Learn to work on teams, think strategically, leverage emotional intelligence and balance patient outcomes with respect for the bottom line, Douglas advised. But the most important skill in “these turbulent times” is change management. “We’re all navigating the volume-to-value transition, and the people in the C-suite are the ones who are going to have to lead that change. Physicians in the C-suite have to bring the physicians along, make them aware of the need to change and how to change, and set an example. Change management is not a trivial skill.”
Recognizing shared concerns
Successful engagement comes down to respect for each other’s knowledge, appreciation of clinical and nonclinical skills, a shared vision, trust and collaborating as a team. It also helps to recognize how much clinical and C-suite staff have in common.

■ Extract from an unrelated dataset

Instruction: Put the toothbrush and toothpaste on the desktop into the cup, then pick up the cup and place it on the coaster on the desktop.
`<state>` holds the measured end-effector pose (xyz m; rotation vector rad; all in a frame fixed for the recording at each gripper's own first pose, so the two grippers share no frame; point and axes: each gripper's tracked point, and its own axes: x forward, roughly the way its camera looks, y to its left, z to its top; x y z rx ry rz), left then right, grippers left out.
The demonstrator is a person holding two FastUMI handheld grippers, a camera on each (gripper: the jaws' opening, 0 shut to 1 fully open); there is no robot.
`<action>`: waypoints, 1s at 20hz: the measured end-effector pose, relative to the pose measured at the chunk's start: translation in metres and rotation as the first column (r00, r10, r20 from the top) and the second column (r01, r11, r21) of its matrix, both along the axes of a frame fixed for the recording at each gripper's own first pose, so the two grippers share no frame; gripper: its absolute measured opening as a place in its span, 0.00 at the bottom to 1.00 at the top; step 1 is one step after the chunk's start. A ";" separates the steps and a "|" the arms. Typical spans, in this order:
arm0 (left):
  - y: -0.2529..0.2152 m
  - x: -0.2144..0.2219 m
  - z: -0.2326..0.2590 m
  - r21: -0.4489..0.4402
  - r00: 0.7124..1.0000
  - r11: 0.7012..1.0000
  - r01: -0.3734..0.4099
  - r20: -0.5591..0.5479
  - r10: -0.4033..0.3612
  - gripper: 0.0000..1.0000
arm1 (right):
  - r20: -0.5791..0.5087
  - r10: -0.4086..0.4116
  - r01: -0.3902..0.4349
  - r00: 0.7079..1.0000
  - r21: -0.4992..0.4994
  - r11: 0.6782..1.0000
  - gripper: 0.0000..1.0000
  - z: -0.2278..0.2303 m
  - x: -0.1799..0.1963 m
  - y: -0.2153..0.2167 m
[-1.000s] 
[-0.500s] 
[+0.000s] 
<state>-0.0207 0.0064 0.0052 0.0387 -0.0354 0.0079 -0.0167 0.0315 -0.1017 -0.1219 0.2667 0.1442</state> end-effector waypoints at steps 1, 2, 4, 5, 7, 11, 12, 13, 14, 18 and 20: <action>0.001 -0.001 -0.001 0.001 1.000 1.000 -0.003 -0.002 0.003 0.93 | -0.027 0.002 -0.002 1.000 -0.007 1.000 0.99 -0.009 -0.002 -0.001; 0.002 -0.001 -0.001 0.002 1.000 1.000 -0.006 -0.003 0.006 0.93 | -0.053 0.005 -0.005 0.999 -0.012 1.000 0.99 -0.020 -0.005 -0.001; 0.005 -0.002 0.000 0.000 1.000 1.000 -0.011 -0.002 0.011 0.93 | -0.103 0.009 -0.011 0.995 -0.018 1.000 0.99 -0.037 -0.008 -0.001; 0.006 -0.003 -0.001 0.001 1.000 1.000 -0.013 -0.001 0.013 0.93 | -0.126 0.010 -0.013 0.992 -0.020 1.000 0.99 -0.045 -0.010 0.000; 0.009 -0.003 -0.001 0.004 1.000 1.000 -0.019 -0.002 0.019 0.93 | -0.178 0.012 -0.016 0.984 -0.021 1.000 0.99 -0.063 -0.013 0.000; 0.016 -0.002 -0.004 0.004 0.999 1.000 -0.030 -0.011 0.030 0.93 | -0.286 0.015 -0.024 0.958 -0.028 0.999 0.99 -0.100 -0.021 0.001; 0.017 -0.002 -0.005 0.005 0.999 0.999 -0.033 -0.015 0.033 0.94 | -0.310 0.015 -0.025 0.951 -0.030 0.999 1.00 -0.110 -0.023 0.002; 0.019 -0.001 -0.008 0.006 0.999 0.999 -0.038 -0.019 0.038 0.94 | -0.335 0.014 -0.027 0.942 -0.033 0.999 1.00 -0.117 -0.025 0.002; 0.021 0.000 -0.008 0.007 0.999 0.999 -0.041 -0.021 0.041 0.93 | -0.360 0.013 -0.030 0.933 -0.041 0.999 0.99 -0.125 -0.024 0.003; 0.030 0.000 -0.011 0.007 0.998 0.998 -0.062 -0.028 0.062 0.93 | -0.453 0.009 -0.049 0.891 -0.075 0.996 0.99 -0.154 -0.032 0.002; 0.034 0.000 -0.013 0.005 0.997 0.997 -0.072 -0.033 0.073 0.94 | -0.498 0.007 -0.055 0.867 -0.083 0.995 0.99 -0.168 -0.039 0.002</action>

Douglas zipped through a CEO’s top-10 list: “Financial challenges; government mandates; patient safety and quality … very dear to our hearts; personnel shortages … often physicians; patient satisfaction … dear to our hearts; access to care … important for us; physician–hospital relationships … absolutely; population health management ... we’re all learning together on this; technology … clearly that’s us; reorganizations, partnerships, networks.”
Most of these are challenges practicing clinicians tackle daily, Douglas said. “The CEOs have the same concerns you do. They’re just looking at them from “a slightly different viewpoint.”